§ **The problem**:
Search each line below for "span", then return the lines where it appears.
▶
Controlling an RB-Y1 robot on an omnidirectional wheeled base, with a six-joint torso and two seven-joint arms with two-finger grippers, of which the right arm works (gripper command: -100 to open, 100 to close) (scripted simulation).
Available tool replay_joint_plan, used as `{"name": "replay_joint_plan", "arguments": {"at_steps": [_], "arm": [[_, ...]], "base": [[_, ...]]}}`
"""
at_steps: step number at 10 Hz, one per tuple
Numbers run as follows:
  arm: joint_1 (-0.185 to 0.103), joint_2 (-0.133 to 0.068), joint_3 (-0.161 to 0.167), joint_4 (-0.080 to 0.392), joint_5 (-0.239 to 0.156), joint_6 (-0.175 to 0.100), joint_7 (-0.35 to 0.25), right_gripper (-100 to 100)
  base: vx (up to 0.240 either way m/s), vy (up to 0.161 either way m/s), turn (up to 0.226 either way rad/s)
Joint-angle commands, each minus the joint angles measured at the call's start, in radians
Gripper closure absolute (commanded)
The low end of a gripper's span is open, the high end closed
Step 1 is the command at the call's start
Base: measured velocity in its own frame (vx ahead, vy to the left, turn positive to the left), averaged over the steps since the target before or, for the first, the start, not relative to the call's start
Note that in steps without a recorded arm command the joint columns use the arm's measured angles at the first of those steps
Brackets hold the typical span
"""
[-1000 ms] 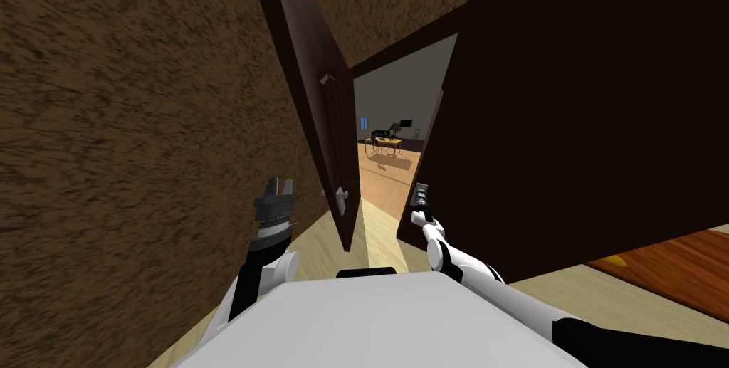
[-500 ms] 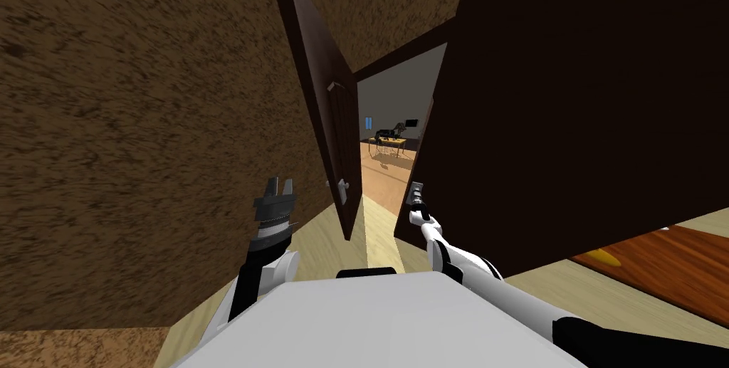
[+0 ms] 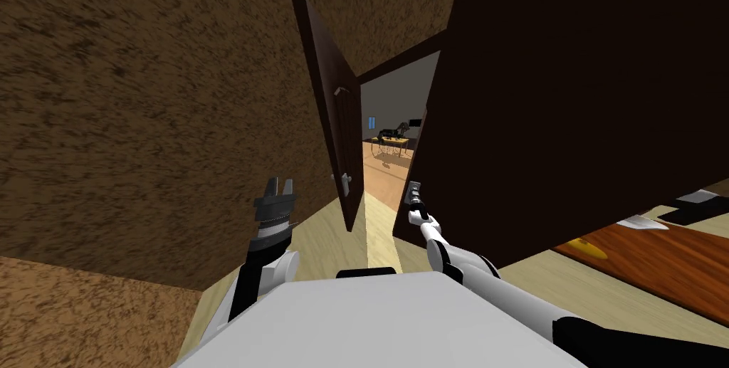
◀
§ **Expected output**:
The low end of a gripper's span is open, the high end closed
Brackets hold the typical span

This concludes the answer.